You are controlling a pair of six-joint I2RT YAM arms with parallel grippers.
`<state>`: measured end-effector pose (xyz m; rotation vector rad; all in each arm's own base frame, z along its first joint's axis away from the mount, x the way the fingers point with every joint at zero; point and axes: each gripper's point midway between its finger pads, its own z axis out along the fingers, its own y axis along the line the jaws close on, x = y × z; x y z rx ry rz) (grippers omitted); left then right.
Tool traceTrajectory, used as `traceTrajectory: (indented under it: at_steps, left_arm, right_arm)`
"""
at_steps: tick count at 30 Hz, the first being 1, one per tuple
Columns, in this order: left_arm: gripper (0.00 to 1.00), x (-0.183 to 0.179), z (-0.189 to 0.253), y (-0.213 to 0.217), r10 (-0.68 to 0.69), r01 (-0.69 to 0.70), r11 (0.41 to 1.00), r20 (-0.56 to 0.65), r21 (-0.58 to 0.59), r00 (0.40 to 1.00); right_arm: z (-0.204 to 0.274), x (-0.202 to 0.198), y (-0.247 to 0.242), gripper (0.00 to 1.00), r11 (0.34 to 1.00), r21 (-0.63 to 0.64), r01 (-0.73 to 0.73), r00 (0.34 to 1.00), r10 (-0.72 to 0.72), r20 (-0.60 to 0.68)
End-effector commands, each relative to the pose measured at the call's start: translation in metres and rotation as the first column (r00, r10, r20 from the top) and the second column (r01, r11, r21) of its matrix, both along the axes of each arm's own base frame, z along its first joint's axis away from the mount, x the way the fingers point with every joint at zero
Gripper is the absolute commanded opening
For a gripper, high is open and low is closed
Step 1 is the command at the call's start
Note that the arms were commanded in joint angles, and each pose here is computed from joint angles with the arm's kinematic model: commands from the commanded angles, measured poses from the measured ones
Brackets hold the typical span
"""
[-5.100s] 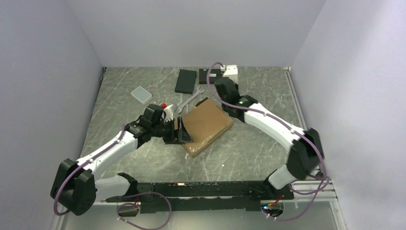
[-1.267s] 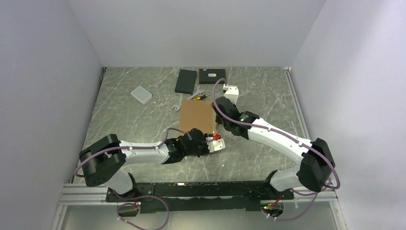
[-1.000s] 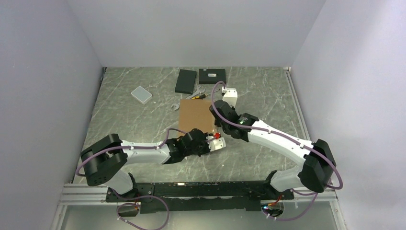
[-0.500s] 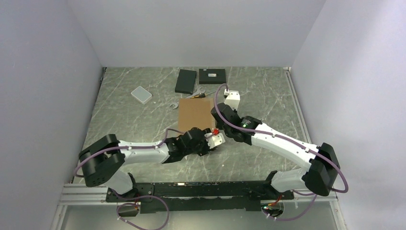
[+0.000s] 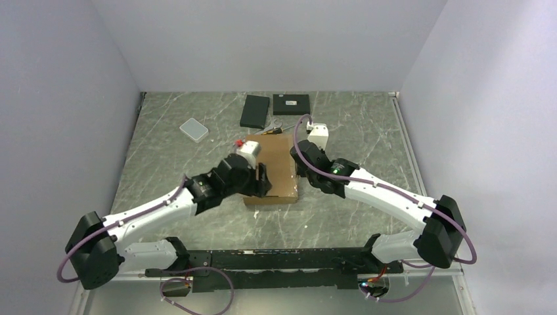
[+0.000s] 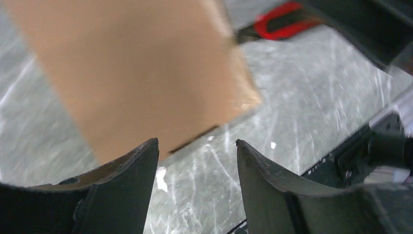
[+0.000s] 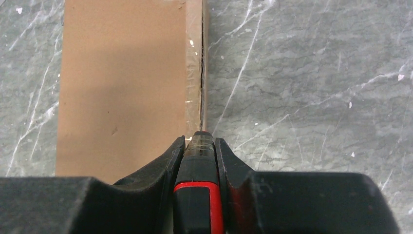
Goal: Unpack the express box
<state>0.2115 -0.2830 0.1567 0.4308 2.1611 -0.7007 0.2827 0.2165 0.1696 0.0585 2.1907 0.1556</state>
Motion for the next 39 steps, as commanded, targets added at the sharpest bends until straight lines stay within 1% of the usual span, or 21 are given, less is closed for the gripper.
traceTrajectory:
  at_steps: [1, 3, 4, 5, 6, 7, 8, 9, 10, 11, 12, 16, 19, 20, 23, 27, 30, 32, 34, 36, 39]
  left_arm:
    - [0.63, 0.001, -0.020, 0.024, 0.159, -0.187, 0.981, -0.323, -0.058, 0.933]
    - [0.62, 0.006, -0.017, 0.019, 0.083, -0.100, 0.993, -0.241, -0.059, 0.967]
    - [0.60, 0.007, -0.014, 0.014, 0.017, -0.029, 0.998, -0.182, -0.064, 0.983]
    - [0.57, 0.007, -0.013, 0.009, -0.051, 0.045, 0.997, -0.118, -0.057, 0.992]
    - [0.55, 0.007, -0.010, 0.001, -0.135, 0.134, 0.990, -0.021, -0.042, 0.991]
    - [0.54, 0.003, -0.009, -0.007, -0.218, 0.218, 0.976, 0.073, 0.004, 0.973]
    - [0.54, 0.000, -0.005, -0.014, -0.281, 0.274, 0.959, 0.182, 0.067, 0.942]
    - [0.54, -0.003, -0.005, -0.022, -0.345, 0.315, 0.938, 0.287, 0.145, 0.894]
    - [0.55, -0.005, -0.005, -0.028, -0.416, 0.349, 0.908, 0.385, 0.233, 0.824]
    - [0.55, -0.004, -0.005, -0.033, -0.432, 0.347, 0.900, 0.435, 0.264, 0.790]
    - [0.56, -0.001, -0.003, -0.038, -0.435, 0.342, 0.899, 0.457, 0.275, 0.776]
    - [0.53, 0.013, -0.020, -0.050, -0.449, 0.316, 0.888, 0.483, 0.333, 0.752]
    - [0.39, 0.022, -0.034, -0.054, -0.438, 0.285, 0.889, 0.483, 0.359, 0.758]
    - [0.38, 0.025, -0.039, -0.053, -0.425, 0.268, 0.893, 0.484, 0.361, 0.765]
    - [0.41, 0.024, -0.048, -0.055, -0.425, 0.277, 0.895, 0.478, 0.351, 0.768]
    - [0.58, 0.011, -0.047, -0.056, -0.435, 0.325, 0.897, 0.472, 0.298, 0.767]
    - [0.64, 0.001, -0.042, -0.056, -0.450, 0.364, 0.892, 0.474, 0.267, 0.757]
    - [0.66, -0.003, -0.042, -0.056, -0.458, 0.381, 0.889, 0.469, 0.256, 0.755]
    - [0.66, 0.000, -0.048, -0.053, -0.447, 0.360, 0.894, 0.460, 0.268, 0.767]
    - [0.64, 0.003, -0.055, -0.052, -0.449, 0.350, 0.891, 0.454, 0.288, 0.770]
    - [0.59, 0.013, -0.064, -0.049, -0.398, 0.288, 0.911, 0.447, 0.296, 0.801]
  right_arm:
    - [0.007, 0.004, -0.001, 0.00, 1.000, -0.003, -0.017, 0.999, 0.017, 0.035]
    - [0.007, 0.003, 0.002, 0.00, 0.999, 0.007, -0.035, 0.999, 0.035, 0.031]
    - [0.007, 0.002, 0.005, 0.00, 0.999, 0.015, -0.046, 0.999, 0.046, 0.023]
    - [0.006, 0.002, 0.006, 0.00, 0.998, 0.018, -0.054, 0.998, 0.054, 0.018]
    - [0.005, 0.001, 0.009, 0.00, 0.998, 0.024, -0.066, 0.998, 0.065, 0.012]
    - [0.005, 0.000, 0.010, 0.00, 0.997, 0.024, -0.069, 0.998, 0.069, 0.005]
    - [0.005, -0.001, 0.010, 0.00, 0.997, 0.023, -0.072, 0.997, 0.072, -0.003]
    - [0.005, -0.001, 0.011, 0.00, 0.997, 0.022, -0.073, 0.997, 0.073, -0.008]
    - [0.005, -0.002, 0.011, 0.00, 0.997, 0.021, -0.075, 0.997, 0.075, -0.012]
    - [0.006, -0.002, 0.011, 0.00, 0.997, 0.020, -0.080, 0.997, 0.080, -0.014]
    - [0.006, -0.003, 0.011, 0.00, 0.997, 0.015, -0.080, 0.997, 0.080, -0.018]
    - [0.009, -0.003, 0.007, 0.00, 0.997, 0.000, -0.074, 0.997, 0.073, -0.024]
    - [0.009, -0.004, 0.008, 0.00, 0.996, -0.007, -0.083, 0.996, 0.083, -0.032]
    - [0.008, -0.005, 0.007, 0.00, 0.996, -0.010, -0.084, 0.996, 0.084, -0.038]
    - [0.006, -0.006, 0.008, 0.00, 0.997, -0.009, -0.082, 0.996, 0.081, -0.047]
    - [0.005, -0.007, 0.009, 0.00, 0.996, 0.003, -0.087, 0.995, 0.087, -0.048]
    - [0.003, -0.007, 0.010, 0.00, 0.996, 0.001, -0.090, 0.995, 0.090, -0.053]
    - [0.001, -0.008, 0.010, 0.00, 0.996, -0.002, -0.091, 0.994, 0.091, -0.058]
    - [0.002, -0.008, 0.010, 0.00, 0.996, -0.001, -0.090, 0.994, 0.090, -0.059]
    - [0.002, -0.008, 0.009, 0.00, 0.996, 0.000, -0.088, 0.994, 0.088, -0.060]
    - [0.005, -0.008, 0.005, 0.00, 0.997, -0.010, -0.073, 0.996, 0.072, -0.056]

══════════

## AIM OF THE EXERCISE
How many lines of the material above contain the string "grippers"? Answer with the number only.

## COMPLETED EXERCISE
2